_TASK TO COMPLETE_
A complete answer lists every line of the entries below where the string "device" appears.

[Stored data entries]
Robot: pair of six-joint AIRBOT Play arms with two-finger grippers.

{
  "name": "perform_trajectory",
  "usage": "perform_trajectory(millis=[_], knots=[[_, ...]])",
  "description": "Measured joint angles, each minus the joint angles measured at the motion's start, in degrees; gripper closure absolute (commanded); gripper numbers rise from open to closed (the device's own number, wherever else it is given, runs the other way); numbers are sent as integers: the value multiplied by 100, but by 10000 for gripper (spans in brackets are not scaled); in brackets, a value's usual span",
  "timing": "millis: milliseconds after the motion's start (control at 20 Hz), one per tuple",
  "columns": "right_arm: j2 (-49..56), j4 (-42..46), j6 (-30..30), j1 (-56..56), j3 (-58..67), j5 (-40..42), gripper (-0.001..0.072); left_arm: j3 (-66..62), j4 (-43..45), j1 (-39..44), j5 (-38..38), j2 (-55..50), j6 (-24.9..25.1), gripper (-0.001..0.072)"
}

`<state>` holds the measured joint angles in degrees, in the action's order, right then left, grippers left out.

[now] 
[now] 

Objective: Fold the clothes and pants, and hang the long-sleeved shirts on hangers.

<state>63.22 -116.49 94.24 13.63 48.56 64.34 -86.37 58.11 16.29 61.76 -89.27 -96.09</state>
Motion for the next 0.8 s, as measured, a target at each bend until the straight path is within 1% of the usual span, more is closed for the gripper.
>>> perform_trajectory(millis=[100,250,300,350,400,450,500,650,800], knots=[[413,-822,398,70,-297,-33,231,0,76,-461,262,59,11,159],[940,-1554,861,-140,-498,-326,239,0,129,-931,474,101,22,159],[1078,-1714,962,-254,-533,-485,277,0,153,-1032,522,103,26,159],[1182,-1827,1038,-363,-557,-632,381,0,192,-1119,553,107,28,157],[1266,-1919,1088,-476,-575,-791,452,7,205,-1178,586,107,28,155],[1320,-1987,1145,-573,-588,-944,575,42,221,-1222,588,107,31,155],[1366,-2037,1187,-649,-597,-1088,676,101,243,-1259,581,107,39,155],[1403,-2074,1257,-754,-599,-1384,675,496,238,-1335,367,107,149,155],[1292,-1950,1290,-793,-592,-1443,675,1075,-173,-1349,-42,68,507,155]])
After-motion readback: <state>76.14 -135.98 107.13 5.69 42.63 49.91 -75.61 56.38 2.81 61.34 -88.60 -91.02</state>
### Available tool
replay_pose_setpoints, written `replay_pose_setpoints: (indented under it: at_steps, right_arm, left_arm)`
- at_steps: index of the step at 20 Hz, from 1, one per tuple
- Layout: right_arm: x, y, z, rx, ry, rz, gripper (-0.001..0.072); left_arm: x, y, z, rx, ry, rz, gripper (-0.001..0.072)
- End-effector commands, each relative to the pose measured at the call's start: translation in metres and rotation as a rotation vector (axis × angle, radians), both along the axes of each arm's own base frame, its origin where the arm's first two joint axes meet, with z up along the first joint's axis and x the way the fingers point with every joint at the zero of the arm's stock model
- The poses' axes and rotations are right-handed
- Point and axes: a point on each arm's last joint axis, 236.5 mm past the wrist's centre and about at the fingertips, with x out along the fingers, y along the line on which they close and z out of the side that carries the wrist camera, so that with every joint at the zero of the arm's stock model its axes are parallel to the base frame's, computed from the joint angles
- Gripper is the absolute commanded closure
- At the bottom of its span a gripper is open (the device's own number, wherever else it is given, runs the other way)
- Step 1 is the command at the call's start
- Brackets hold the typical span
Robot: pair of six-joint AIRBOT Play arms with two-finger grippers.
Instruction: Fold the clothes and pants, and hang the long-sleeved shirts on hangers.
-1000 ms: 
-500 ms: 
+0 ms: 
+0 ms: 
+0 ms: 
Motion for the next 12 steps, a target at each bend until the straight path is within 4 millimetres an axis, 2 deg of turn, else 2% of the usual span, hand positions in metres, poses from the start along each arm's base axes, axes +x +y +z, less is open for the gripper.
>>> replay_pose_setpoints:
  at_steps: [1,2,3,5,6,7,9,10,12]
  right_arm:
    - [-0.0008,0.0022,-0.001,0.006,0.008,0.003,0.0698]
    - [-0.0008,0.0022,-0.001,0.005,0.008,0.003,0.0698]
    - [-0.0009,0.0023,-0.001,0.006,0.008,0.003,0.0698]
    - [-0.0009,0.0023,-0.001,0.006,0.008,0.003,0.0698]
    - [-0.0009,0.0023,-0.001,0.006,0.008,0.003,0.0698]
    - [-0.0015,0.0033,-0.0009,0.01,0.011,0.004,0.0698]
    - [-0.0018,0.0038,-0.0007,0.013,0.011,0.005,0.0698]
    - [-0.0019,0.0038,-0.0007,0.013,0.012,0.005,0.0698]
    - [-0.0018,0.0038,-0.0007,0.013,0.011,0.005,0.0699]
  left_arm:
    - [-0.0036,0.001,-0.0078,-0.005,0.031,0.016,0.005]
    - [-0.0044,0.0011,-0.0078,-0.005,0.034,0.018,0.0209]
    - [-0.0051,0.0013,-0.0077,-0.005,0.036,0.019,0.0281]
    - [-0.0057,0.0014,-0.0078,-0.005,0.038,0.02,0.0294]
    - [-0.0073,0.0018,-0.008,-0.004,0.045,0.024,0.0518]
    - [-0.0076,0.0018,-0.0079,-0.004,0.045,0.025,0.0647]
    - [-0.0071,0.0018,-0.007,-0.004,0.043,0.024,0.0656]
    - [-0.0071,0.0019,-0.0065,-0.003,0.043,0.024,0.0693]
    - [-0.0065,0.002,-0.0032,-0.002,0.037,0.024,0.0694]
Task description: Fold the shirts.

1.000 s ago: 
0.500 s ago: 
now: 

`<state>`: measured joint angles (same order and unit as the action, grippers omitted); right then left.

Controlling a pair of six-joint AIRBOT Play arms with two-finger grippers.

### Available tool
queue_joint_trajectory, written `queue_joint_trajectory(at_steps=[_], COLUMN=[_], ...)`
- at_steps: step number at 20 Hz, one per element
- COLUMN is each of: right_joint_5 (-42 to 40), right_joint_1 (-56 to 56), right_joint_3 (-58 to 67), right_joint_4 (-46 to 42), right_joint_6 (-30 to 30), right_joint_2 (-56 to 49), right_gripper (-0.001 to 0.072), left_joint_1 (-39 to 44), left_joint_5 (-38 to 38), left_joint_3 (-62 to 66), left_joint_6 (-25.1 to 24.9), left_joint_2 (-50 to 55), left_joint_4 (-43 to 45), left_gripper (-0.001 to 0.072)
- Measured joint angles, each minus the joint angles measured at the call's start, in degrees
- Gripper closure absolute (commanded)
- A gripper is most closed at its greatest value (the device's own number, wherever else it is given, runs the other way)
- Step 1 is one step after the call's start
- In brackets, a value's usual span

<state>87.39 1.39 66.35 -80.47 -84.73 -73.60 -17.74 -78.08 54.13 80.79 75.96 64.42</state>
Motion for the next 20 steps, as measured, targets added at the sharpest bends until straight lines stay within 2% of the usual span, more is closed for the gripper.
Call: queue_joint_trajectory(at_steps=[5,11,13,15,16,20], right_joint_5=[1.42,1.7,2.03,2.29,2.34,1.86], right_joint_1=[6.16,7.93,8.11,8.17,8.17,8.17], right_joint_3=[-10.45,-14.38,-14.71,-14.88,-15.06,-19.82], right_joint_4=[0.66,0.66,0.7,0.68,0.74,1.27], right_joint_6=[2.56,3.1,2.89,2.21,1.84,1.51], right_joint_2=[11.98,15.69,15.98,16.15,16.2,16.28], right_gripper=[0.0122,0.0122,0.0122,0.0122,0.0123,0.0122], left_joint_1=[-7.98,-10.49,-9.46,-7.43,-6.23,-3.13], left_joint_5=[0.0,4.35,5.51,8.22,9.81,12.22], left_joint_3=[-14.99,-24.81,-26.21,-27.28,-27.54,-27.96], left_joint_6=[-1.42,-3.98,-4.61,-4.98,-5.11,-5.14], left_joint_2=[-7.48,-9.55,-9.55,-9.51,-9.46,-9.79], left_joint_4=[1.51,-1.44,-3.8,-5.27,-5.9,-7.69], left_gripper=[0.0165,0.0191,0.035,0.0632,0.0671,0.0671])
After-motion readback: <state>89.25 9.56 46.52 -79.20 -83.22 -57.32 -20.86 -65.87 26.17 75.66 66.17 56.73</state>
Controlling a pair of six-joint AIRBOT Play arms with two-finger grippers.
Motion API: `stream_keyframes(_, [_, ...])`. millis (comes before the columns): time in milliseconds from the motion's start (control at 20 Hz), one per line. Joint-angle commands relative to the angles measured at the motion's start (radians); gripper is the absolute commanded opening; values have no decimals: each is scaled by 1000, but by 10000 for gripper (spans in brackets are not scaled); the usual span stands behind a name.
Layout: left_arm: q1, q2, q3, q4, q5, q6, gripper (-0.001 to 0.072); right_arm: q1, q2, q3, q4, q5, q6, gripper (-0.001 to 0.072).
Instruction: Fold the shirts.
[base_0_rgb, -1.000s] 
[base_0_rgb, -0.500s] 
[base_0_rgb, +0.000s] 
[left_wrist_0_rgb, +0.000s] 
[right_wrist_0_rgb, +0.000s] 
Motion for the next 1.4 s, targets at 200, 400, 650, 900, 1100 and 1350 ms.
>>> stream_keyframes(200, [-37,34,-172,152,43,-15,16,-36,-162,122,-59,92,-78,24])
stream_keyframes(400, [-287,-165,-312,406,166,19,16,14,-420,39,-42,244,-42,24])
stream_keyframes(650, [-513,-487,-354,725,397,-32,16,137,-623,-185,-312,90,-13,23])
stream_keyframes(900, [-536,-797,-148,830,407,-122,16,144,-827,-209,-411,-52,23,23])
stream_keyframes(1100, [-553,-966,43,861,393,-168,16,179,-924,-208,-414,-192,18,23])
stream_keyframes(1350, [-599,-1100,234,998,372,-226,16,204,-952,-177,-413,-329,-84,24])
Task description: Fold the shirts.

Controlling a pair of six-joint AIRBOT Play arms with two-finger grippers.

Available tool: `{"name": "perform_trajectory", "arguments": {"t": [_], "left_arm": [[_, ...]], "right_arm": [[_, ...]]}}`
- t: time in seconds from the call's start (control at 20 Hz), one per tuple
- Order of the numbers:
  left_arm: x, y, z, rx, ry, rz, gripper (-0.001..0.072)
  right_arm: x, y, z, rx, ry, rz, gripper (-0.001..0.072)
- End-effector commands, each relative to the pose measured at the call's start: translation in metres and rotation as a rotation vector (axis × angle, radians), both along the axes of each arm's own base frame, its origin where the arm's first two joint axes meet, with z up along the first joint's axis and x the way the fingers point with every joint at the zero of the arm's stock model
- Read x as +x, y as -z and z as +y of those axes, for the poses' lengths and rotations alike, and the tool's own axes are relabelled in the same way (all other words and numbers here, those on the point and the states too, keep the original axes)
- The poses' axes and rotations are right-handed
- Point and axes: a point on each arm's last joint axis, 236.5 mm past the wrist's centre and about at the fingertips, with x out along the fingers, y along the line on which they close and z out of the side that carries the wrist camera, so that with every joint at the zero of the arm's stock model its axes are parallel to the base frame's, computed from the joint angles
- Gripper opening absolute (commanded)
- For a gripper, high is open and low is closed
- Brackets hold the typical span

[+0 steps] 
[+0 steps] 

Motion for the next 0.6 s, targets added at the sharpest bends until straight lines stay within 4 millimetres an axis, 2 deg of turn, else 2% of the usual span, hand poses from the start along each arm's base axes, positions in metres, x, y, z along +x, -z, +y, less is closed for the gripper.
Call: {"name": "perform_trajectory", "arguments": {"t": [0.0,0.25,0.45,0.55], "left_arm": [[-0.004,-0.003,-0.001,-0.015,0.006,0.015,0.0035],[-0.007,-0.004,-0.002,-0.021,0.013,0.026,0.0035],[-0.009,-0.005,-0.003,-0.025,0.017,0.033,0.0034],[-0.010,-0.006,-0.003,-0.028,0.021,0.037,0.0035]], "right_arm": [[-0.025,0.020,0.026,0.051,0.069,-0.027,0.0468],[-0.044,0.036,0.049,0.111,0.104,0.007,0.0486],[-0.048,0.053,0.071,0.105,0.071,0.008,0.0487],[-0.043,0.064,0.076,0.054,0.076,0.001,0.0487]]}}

_SOLUTION TO THE EXERCISE_
  "description": "Measured joint angles, each minus the joint angles measured at the motion's start, in degrees; gripper closure absolute (commanded); gripper numbers rise from open to closed (the device's own number, wherever else it is given, runs the other way); numbers are sent as integers: the value multiplied by 100, but by 10000 for gripper (spans in brackets are not scaled); in brackets, a value's usual span",
- At the bottom of its span a gripper is open (the device's own number, wherever else it is given, runs the other way)
- A gripper is most closed at its greatest value (the device's own number, wherever else it is given, runs the other way)

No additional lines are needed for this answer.